**Requirement**
Nothing but the lines from the one with "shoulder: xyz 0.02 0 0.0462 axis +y" down to the one with "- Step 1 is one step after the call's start" should be returned, exactly and with both ends included, from the material below.
::: Given data :::
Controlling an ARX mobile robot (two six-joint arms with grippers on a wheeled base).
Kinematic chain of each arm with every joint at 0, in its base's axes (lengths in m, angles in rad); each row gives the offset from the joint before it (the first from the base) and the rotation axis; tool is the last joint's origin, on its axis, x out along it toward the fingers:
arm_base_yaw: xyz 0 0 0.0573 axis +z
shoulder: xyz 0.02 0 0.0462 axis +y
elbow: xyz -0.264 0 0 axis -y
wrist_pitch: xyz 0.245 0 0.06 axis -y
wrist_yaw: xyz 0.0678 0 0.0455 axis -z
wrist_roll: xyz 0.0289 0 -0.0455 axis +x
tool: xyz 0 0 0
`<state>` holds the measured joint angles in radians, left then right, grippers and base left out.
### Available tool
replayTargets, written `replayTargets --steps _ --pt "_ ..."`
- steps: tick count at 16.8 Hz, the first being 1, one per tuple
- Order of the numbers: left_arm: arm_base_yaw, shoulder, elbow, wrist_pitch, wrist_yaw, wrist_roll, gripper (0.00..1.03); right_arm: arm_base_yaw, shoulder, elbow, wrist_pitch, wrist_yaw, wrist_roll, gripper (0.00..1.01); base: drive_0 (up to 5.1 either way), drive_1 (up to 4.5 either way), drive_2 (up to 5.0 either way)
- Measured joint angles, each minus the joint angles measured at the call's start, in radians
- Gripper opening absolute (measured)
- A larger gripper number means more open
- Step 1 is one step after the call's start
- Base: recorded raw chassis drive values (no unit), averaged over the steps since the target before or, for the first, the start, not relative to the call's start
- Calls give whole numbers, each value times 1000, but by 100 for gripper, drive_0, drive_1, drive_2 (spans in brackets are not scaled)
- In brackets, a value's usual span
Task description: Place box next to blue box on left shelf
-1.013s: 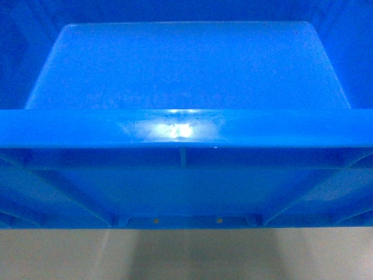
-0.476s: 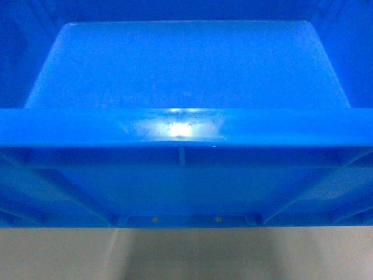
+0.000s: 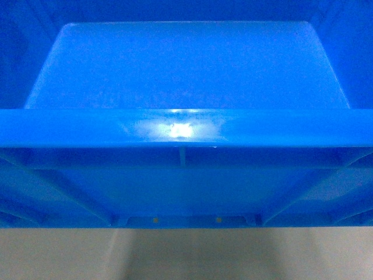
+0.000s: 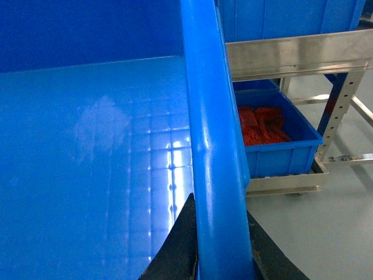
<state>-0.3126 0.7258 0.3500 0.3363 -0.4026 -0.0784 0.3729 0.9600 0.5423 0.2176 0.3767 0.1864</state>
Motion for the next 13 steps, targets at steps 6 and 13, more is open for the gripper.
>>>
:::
**Result**
shoulder: xyz 0.02 0 0.0462 axis +y
elbow: xyz -0.264 0 0 axis -y
wrist_pitch: xyz 0.245 0 0.06 axis -y
wrist_yaw: xyz 0.0678 0 0.0455 axis -z
wrist_roll: xyz 0.0289 0 -0.0455 axis +x
tool: xyz 0 0 0
`<state>` holds the measured joint angles in radians, left then right, grippers and base left out.
### Available tool
replayTargets, written `replayTargets --steps _ --pt "_ ..."`
- steps: tick count at 16.8 Hz, the first being 1, one per tuple
- Order of the numbers: left_arm: arm_base_yaw, shoulder, elbow, wrist_pitch, wrist_yaw, wrist_roll, gripper (0.00..1.03); right_arm: arm_base_yaw, shoulder, elbow, wrist_pitch, wrist_yaw, wrist_roll, gripper (0.00..1.01); base: drive_0 (up to 5.1 either way), drive_1 (up to 4.5 either way), drive_2 (up to 5.0 either way)
- Measured joint angles, each minus the joint angles measured at the call's start, in radians
- Gripper opening absolute (measured)
- A larger gripper number means more open
- Step 1 is one step after the call's start

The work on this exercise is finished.